Michael Yon has just posted a report of an entire farming village liquidated by al-Qaeda “fighters” in anticipation of the arrival of American forces. I think that it will be instructive to compare the number of column inches devoted to this with those devoted to Haditha.
Of course, they may just be voicing their frustration with the declining numbers of civilian deaths in June, the poor dears.
Two very simple points:
1) Everyone agrees that AQI, and Al-Queada are barbarians. That is not in doubt. We should be better than comparing ourselves to barbarians and when that comparison comes out, we should be in a different moral universe, and not just marginally better. That is why Haditha received the response it did.
2) On casualty figures, the first reports for June are an improvement. However, I remember Operation Forward Together and how that aggressive sweep, patrol and presence campaign last summer was supposed to be producing significantly positive results including reducing the civilian death toll due to sectarian fighting. Last August Centcom announced some good news,
a 60% reduction in civilian deaths. A couple of weeks later, the rest of the story came out: (Via the Reaction)
It turns out the official toll of violent deaths in August was just revised upwards to 1535 from 550, tripling the total. Now, we're depressingly used to hearing about deaths here, so much so that the numbers can be numbing. But this means that a much-publicized drop-off in violence in August – heralded by both the Iraqi government and the US military as a sign that a new security effort in Baghdad was working -- apparently didn't exist.....
Violent deaths now appear roughly in line with the earlier trend: 1855 in July and 1595 in June
We have a GIGO problem, and it is a problem that goes beyond Centcom and MNF-I. It is a systemic information gathering system that has failed as reported by a Washington Post reporter:
News services reported 1,227 civilians died violently in June, a 36 percent decrease from May and the lowest monthly total since the Baghdad security plan started in mid-February.
The figure was provided by the Iraqi ministries of interior, defense and health, according to the news services.
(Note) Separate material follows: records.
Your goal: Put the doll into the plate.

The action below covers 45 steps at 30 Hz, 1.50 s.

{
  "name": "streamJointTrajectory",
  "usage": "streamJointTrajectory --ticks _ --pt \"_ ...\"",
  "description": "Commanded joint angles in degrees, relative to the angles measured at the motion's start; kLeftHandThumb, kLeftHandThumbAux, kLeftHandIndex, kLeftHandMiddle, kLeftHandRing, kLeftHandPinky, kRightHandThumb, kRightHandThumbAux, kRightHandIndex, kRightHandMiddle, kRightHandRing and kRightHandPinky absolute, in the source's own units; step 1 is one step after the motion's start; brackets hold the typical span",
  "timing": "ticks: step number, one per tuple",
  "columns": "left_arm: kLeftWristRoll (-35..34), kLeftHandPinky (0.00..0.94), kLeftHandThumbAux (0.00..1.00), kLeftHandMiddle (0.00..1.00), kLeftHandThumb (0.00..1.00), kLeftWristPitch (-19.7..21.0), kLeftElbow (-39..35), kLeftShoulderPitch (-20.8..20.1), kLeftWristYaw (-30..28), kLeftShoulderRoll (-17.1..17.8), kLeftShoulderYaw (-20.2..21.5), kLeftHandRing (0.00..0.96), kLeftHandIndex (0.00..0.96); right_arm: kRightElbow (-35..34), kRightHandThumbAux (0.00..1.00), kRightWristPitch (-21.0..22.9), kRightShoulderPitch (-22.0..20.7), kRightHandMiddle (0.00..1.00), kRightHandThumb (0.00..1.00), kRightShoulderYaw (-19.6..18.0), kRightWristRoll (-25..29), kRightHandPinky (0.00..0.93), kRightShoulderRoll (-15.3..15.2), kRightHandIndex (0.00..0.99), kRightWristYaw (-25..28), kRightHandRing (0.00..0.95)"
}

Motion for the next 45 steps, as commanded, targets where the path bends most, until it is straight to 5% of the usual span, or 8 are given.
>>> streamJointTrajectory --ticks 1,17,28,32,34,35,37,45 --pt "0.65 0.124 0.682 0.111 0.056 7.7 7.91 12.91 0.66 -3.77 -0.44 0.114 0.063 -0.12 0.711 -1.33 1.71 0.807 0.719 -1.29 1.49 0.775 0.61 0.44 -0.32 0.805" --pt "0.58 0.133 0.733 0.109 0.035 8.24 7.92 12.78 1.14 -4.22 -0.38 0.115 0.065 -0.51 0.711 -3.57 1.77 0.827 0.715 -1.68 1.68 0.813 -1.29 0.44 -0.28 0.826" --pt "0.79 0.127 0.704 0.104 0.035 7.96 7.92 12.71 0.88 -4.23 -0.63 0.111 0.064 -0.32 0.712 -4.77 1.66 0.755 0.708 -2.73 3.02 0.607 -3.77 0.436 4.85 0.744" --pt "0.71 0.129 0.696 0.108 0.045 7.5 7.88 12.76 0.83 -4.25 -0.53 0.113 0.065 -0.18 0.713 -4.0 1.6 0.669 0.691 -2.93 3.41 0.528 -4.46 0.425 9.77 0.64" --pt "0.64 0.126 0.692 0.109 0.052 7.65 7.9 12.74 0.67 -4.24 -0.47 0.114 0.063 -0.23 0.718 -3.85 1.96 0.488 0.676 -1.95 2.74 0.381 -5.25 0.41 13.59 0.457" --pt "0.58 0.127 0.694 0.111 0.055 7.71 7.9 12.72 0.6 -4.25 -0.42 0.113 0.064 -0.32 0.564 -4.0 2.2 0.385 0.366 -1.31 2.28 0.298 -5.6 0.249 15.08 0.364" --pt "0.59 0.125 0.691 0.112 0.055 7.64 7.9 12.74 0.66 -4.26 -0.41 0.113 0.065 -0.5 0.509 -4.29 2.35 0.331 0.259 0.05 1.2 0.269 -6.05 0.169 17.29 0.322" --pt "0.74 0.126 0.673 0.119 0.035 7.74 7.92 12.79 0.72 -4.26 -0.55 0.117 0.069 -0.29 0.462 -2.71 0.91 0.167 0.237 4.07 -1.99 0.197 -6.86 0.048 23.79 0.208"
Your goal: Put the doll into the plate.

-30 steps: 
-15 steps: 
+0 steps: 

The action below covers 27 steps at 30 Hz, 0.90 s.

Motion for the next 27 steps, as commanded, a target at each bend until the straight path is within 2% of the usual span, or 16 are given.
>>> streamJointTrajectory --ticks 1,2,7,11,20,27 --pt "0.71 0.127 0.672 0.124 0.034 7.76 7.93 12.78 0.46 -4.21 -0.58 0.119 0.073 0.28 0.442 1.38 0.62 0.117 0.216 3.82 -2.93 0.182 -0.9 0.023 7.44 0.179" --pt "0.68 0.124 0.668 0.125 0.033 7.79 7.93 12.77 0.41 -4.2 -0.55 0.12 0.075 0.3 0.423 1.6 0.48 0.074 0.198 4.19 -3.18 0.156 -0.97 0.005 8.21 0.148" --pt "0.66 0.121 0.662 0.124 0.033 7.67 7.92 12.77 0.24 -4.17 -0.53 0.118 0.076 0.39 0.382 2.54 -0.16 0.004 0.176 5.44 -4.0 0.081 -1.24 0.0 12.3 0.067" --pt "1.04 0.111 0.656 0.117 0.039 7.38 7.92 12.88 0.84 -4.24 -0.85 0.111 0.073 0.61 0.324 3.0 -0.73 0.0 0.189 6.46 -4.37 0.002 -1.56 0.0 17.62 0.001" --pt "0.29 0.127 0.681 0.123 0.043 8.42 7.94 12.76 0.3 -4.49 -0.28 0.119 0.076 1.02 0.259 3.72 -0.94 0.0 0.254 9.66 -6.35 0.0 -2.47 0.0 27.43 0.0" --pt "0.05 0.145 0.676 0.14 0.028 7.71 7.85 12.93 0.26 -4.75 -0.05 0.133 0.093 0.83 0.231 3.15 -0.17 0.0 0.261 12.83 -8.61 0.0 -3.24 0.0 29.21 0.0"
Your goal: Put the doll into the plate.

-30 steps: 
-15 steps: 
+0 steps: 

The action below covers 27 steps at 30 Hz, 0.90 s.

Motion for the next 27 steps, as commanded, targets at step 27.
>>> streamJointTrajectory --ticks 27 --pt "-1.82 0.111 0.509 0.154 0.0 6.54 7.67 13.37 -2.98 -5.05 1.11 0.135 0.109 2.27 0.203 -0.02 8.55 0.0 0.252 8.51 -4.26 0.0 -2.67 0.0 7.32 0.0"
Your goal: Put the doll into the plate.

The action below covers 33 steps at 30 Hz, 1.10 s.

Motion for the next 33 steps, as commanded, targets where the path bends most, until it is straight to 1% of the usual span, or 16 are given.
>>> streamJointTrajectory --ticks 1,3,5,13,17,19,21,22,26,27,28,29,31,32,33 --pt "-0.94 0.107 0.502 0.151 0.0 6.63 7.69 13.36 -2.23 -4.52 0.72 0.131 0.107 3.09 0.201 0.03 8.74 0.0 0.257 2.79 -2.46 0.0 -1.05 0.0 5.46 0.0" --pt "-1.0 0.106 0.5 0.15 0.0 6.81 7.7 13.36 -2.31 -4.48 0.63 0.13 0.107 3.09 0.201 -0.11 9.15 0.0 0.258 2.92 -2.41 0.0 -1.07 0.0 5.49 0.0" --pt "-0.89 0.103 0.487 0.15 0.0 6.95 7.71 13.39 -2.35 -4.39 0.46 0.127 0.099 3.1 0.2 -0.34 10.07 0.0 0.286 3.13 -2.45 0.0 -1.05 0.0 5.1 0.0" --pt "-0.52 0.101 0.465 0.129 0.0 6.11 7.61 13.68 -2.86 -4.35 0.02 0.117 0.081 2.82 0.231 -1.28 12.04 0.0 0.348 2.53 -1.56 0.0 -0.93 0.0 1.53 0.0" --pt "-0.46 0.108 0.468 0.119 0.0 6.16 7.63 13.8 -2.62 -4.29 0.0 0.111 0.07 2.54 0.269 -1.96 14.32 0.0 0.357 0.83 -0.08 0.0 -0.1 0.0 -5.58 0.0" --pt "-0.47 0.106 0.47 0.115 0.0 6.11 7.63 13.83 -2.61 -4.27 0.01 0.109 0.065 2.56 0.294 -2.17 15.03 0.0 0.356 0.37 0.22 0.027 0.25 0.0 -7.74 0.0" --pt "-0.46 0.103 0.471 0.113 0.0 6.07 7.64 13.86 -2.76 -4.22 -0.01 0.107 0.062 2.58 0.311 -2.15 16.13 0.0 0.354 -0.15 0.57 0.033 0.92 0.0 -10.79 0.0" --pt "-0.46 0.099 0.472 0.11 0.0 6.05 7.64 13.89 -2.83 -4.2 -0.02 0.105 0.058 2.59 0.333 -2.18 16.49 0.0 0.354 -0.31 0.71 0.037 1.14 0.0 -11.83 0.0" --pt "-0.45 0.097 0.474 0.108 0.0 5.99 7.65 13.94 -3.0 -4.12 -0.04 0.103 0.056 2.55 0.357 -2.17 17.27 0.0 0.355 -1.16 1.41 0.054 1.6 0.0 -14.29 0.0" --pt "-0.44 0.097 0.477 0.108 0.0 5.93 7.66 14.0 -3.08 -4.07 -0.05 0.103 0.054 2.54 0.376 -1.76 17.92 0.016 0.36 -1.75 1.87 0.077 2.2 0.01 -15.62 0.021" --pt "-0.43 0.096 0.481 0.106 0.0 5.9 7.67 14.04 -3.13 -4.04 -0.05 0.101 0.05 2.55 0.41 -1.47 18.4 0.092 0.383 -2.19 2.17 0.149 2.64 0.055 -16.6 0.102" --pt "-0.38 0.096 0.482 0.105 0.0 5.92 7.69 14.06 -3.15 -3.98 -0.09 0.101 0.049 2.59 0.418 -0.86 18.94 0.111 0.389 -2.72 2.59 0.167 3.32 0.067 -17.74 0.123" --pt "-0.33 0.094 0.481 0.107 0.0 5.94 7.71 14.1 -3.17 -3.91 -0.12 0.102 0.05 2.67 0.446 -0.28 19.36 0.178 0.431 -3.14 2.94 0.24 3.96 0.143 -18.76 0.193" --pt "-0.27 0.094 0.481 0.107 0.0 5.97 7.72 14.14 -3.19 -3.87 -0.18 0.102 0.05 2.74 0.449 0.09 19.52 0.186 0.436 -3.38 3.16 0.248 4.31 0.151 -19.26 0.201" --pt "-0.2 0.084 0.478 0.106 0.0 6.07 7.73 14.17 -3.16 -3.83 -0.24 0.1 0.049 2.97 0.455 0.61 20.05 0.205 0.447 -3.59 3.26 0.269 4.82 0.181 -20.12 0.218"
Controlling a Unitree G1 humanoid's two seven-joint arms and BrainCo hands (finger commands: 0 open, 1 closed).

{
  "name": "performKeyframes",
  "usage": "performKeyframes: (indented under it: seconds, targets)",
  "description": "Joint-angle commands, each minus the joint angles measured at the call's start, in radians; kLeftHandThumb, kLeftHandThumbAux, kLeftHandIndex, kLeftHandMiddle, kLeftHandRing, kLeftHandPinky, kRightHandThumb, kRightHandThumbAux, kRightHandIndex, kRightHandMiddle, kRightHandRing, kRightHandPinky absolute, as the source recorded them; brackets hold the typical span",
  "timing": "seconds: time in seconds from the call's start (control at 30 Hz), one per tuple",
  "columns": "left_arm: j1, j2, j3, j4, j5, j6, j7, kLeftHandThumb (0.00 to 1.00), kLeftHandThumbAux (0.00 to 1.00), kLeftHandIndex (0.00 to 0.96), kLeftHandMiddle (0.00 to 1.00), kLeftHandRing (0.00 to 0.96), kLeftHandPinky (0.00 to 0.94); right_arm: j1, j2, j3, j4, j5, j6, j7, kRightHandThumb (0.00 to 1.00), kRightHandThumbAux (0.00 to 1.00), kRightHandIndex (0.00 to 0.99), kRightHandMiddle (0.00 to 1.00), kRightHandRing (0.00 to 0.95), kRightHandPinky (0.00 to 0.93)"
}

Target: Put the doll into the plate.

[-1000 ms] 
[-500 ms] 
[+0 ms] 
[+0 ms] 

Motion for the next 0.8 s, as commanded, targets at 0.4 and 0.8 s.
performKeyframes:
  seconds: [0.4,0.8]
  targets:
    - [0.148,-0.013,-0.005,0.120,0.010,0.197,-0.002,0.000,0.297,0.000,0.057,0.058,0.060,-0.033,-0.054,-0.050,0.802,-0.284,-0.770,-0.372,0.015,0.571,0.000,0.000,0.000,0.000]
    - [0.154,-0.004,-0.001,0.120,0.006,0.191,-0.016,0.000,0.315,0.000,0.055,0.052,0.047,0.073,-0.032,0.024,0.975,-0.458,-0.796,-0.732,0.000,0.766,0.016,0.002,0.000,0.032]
Iraqi state television reported the same death toll.
A spokesman for the Interior Ministry, Brig. Abdul Kareem Khalaf, said that he did not know whether the death toll was correct and that no one from the Interior Ministry was authorized to release fatality figures.....
Establishing the number of civilians killed in Iraq is difficult because there is no reliable or transparent system to track the figures.
The U.N. Assistance Mission for Iraq had been providing periodic statistics on civilian casualties but did not include death tolls in its last human rights report in April because the Iraqi government failed to provide them.
"We have no way of determining the veracity of these figures," said Said Arikat, a U.N. spokesman in Baghdad. "We call on the government to release those figures to us. I think it's important for Iraq and important for the government of Iraq."
Wait until there is some significant confirmation one way or another for we are dealing with known prevaricators and a shitty information system.